Stored items
═══

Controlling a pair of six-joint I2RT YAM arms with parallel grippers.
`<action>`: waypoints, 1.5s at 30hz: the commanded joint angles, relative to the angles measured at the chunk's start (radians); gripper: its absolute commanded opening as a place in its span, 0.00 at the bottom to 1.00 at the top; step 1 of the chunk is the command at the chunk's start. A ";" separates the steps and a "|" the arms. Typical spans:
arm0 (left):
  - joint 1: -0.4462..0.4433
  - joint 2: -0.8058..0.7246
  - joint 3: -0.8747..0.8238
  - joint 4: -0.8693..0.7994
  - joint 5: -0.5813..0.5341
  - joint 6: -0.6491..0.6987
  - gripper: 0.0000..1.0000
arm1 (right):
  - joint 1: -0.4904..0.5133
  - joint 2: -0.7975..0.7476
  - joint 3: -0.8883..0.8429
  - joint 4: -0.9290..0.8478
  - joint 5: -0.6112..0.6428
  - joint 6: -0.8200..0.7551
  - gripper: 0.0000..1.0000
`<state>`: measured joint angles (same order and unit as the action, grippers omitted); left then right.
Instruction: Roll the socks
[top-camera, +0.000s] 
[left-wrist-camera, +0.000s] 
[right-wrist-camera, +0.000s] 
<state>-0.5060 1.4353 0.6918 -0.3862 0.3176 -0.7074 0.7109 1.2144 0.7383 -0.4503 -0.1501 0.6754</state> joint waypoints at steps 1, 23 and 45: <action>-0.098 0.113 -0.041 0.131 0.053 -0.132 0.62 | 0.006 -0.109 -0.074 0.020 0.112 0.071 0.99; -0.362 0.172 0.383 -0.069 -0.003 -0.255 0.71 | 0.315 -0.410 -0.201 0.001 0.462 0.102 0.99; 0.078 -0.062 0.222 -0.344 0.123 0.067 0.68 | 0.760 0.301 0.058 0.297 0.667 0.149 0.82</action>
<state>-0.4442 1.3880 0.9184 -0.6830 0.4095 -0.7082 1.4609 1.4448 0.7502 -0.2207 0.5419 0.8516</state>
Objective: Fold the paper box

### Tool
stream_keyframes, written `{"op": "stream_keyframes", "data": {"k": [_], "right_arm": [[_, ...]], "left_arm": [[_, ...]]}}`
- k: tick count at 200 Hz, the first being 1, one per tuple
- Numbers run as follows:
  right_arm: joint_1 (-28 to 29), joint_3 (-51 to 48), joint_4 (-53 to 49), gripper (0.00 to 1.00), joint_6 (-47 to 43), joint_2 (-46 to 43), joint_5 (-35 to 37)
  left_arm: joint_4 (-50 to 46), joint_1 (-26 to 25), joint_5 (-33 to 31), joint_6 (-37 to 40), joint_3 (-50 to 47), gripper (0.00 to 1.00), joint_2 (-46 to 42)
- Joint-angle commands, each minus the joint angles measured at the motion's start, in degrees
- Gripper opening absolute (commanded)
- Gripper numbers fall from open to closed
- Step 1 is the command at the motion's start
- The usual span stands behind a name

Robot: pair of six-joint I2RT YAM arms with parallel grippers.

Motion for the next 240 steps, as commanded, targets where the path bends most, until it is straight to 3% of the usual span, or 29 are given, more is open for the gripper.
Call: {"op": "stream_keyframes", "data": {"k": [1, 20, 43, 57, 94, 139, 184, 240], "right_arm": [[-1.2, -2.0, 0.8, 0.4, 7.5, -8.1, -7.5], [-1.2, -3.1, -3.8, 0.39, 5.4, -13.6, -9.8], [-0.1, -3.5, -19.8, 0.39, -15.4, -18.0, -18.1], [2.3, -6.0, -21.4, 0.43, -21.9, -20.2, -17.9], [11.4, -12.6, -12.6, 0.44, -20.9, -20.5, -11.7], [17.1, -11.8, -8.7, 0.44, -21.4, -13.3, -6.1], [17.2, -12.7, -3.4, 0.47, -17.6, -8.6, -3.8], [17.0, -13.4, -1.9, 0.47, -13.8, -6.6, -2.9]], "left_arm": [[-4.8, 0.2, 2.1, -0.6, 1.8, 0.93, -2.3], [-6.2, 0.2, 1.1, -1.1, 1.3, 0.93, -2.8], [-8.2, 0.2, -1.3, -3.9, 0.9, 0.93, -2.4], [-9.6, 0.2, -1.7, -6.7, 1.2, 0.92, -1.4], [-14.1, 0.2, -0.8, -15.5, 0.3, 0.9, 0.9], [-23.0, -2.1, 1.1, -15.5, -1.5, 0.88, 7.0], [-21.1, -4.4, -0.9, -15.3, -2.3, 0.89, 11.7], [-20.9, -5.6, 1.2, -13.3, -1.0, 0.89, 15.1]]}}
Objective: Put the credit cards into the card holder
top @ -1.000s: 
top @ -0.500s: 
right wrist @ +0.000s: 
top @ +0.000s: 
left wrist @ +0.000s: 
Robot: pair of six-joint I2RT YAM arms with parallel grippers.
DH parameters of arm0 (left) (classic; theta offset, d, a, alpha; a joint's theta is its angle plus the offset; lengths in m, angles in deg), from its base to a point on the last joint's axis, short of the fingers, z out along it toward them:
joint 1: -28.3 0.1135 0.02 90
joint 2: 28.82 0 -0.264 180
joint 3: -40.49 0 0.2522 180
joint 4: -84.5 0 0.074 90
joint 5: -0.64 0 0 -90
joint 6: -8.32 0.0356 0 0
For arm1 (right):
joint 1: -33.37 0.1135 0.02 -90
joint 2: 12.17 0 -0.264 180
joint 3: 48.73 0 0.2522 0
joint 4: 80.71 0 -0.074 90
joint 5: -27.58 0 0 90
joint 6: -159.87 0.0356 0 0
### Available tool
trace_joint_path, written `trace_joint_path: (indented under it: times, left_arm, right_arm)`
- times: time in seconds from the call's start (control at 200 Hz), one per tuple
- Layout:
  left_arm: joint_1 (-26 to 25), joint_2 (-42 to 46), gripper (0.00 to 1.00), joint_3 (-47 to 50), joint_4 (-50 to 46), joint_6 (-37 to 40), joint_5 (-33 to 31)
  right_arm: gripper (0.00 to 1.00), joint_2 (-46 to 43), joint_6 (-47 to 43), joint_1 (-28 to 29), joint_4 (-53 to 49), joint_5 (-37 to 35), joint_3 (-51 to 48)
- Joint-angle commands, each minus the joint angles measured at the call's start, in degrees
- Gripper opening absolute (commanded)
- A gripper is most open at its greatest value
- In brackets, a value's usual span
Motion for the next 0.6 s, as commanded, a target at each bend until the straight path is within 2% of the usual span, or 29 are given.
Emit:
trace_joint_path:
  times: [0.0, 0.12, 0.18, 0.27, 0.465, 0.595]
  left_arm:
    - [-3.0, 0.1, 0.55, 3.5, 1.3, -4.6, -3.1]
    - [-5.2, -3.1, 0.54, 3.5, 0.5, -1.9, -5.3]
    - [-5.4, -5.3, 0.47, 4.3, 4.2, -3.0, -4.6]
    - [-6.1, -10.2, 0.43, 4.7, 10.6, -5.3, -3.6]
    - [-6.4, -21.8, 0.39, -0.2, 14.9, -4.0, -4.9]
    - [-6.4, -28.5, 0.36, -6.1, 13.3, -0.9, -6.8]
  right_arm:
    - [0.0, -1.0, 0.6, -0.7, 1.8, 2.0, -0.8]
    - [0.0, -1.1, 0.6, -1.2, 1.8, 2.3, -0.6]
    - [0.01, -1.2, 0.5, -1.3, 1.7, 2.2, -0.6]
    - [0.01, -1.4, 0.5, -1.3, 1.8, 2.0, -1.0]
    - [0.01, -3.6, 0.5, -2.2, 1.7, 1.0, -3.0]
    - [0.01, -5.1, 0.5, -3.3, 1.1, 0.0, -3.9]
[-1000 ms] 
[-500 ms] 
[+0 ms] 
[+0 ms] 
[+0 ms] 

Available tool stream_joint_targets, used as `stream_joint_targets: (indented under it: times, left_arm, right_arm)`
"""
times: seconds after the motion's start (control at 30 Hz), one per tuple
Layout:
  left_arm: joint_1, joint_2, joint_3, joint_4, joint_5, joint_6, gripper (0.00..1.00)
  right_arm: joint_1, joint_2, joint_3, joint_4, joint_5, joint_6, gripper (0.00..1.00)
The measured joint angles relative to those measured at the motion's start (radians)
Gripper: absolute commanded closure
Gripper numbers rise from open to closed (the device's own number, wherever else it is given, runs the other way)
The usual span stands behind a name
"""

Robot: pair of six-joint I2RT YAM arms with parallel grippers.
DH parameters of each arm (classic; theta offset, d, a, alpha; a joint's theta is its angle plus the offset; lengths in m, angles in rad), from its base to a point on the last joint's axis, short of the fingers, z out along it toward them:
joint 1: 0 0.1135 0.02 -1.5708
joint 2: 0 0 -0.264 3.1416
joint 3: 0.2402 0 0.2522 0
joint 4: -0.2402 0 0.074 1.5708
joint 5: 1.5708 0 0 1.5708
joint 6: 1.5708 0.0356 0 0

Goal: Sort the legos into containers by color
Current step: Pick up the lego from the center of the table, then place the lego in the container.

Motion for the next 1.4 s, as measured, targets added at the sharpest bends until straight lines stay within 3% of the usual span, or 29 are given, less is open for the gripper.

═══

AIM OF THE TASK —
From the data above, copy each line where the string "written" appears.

EXERCISE OUTPUT —
stream_keyframes, written `{"op": "stream_keyframes", "data": {"k": [_], "right_arm": [[_, ...]], "left_arm": [[_, ...]]}}`
trace_joint_path, written `trace_joint_path: (indented under it: times, left_arm, right_arm)`

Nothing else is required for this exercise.